Problem description: All lines from the one including "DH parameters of" to the bottom of the entries below should be repeated exactly, both ends kept.

Information:
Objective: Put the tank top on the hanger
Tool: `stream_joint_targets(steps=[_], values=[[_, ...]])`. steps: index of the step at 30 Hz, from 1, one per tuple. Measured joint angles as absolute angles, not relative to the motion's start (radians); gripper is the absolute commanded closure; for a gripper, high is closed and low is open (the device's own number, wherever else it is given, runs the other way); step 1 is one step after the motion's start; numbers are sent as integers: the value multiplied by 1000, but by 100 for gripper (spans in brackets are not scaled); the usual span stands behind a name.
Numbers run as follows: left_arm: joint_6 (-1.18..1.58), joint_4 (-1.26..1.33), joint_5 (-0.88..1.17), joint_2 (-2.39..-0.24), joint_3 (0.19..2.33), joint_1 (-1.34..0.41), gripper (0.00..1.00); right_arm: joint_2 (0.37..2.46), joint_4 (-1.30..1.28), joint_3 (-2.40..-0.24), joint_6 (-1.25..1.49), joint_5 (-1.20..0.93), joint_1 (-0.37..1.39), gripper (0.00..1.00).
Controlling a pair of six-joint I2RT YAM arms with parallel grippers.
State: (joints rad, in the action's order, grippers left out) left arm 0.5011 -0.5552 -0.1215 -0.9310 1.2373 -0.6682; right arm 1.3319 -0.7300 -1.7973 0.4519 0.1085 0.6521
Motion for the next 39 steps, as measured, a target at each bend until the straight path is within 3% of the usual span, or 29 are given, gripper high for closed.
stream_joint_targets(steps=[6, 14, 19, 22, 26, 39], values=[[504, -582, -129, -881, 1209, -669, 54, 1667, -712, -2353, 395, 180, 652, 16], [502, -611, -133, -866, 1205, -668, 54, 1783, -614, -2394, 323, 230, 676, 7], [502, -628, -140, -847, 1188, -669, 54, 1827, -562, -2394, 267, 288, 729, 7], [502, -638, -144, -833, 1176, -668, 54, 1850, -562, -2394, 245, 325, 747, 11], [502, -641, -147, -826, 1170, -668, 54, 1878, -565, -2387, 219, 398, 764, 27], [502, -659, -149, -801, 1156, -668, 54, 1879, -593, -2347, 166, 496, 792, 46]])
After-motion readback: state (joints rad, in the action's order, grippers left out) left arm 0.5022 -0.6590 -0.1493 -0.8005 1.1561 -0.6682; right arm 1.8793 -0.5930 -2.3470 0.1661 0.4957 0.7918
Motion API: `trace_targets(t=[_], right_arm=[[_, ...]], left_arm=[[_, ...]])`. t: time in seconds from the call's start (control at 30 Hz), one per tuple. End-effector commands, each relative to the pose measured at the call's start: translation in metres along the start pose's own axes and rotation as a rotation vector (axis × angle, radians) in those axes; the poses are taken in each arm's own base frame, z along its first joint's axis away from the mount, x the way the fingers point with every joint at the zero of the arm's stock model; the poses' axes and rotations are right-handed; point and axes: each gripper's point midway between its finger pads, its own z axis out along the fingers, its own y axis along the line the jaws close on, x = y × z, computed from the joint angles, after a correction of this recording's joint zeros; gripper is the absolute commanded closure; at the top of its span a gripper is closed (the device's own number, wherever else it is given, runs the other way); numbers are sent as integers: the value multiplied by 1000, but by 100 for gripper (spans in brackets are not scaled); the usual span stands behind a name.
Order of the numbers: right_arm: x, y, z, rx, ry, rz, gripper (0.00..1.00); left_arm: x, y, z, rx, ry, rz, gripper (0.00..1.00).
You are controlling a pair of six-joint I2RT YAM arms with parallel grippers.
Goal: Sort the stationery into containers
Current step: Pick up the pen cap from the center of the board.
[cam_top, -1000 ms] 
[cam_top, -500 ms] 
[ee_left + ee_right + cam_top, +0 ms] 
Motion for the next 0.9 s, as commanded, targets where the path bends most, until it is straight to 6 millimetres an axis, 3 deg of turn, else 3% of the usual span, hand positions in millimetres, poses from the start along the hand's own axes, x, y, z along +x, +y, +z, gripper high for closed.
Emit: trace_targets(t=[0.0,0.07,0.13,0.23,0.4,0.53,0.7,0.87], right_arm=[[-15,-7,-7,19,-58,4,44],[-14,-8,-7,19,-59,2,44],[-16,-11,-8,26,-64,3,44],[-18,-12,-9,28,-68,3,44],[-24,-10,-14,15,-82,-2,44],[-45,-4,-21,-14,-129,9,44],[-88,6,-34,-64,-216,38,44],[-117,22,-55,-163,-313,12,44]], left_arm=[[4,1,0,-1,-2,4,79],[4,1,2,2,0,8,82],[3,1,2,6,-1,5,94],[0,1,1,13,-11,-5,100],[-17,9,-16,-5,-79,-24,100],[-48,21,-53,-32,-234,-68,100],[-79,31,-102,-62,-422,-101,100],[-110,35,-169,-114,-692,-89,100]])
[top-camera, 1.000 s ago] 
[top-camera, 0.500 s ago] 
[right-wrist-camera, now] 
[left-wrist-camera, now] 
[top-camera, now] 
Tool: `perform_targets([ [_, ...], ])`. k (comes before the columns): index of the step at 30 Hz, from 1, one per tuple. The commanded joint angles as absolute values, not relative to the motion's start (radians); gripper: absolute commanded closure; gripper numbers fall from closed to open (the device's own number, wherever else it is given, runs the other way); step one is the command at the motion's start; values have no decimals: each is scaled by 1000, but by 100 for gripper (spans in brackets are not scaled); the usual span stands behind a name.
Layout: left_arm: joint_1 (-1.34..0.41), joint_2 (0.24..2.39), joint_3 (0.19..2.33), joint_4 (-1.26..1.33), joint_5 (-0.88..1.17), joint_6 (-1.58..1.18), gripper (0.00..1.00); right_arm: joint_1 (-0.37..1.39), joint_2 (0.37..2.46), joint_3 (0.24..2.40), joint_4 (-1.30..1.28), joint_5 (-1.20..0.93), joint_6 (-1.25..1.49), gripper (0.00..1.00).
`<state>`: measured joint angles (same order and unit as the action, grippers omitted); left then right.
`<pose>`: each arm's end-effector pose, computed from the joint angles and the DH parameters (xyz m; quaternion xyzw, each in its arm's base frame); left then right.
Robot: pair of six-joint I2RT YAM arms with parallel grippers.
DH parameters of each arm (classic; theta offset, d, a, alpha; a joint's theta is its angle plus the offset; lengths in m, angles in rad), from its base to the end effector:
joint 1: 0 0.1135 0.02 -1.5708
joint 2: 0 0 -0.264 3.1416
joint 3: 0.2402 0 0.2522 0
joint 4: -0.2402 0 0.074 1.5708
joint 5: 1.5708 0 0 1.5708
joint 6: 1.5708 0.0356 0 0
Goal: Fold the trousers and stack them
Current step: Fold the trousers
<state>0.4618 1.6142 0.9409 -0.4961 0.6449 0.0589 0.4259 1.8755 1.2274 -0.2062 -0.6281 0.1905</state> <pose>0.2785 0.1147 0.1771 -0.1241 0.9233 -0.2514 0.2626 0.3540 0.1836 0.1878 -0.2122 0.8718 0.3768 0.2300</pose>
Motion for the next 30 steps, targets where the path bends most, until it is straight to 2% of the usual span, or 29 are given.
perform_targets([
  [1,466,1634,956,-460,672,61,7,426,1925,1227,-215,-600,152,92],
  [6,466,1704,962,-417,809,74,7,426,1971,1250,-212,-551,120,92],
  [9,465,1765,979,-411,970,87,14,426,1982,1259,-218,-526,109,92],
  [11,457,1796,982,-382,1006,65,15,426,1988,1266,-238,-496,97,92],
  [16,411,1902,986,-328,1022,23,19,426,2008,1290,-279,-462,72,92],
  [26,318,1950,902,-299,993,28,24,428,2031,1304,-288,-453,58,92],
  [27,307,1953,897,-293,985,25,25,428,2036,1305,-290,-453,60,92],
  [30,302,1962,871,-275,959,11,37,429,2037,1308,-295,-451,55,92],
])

Result of the exercise:
DH parameters of each arm (classic; theta offset, d, a, alpha; a joint's theta is its angle plus the offset; lengths in m, angles in rad), from its base to the end effector:
joint 1: 0 0.1135 0.02 -1.5708
joint 2: 0 0 -0.264 3.1416
joint 3: 0.2402 0 0.2522 0
joint 4: -0.2402 0 0.074 1.5708
joint 5: 1.5708 0 0 1.5708
joint 6: 1.5708 0.0356 0 0
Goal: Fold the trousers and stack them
Current step: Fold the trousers
<state>0.4618 1.6142 0.9409 -0.4961 0.6449 0.0589 0.4259 1.8755 1.2274 -0.2062 -0.6281 0.1905</state> <pose>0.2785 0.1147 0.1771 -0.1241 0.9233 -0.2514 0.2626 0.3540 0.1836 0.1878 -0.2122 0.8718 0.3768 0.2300</pose>
Motion for the next 30 steps, targets where the path bends most, until it is straight to 2% of the usual span, or 29 are given.
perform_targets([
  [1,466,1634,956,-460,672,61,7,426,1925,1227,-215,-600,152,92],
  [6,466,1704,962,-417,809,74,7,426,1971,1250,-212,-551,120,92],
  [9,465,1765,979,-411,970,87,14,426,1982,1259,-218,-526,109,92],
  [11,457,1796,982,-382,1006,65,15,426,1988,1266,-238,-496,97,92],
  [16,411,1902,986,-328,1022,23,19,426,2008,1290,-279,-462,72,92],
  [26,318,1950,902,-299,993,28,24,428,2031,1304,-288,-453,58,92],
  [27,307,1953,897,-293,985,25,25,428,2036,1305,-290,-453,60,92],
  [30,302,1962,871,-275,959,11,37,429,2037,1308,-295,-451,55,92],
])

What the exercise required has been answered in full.